At the time of year when enthusiasm for the Christmas meal runs high and the preemptive appetite seems almost insatiable, pressure in the kitchen inevitably begins to build. The cook (let's not just assume it's going to be mum) will deal with a volume of food that neither they, nor their kitchen are used to. It's when we tend to make the most effort in feeding our loved ones, and beyond the perils of the still-frozen turkey or the Christmas pudding that explodes in the microwave, there is the added danger of just trying too damn hard.
"When I first started cooking at a restaurant in Covent Garden, we cooked in these big orange pots," explains Fergus Henderson, of St. John. "We made things like pot-au-feu and choucroute, every weekend practising. We took it very seriously, getting things prepared in advance, but on the opening day the beans had fermented in the cassoulet, it was a disaster, all bubbling with bits floating in it."Beyond the misfortune of under- or overcooking it's often the desire to impress that leads to things going wrong. "I'd recently been to Lyon and had this classic pike mousse," says Glynn Purnell, chef and owner of Purnell's restaurant in Birmingham. "So for a dish I presented in The Great British Menu I decided to make a pike noodle with a cafetiere of herb and miso stock. I tried to think outside of the box, but it blew up in my face. It looked like an anaemic dog turd."
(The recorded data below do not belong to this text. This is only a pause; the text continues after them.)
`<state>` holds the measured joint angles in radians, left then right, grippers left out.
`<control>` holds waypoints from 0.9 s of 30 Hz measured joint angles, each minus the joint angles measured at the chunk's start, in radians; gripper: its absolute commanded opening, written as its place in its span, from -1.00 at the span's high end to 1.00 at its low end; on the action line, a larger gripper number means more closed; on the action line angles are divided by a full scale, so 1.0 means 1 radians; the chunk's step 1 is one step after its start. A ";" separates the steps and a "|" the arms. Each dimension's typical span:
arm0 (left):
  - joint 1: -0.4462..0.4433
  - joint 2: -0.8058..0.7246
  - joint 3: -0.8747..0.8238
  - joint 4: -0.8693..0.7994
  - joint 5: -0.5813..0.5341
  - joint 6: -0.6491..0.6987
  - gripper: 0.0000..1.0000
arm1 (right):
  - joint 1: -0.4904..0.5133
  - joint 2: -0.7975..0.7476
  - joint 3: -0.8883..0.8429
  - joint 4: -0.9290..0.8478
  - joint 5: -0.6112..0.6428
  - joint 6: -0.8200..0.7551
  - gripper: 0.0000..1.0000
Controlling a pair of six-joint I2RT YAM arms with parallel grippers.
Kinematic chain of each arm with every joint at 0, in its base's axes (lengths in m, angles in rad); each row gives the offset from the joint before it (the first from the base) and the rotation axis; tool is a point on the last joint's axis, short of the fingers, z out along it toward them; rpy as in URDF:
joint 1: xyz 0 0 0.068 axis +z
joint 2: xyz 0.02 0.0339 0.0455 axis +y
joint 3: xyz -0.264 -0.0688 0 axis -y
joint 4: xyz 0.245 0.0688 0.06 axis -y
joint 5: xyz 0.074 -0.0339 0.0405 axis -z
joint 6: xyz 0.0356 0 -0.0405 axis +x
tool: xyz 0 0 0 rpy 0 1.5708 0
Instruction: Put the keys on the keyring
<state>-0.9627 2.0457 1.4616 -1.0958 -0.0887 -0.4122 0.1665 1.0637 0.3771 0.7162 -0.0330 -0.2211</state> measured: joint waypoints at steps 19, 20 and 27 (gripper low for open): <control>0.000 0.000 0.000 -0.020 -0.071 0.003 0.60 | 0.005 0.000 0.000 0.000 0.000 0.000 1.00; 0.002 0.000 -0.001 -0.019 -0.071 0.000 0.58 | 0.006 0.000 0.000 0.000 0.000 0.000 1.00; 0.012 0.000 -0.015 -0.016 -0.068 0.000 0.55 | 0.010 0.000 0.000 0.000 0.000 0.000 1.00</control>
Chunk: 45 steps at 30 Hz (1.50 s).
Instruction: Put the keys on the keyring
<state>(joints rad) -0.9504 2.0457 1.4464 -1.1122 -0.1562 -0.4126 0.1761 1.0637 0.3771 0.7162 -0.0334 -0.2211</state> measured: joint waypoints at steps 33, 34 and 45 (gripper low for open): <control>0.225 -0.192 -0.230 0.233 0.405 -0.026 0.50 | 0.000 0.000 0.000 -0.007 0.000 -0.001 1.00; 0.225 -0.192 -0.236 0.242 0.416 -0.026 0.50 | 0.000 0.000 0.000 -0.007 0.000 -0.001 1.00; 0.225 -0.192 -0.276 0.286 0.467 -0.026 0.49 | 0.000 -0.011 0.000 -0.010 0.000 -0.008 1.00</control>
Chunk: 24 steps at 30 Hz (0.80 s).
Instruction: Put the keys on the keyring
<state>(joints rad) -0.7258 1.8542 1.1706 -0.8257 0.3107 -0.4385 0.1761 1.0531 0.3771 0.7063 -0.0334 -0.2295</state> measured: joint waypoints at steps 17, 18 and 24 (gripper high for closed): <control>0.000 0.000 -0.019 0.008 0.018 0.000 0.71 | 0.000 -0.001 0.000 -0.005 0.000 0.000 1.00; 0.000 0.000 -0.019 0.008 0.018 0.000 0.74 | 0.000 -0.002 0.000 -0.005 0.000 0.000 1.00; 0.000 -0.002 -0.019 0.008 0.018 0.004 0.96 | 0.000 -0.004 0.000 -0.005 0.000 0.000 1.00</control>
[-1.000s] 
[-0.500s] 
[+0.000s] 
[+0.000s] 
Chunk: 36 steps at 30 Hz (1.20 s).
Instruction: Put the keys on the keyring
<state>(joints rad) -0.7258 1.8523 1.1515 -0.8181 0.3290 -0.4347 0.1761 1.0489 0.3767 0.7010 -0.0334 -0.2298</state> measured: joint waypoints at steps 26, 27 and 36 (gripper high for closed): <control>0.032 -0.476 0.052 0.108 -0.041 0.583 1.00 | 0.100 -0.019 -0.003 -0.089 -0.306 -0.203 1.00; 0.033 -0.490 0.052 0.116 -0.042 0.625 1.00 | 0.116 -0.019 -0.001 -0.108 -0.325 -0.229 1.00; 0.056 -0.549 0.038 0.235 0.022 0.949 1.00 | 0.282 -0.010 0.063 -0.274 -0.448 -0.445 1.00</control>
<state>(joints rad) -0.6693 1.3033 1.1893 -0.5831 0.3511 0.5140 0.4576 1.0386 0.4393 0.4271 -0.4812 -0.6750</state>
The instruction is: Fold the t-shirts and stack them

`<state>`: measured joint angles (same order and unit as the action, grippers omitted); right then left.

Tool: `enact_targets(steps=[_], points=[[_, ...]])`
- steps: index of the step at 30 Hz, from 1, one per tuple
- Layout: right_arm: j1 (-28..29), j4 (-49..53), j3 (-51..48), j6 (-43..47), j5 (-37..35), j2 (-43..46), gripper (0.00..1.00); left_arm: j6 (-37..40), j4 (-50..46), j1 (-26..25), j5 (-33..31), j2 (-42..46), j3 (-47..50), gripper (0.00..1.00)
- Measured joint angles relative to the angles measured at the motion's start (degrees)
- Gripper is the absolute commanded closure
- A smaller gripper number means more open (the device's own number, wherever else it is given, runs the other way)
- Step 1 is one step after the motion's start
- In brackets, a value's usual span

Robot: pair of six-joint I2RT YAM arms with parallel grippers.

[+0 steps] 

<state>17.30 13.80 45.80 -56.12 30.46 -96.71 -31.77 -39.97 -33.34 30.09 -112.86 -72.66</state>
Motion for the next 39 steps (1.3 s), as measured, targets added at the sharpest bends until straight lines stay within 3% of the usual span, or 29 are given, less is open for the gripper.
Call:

In the home, there are those of us who cook with meticulous precision, following recipes to the letter and finely measuring out each millilitre, gram and tablespoon. However, many more take matters into our own hands, using up whatever the fridge or kitchen cupboard have to offer. We go beyond the carefully advised substitutions of Nigel and Delia, and instead roll the dice of kitchen improvisation, spelling masterful triumph or gruesome disaster.
"'Why on earth have you done that?' is a very good phrase for the kitchen," says Jeremy Lee of London's Quo Vadis. "My mother was a fine cook and she made very good fish and chips - breadcrumbed fish fried in butter. She decided once to use up some Phileas Fogg Mignons Morceaux garlic breads. She ground them up and added them to the breadcrumbs. It was dreadful and the whole house stunk of this horrible garlic thing for about a week."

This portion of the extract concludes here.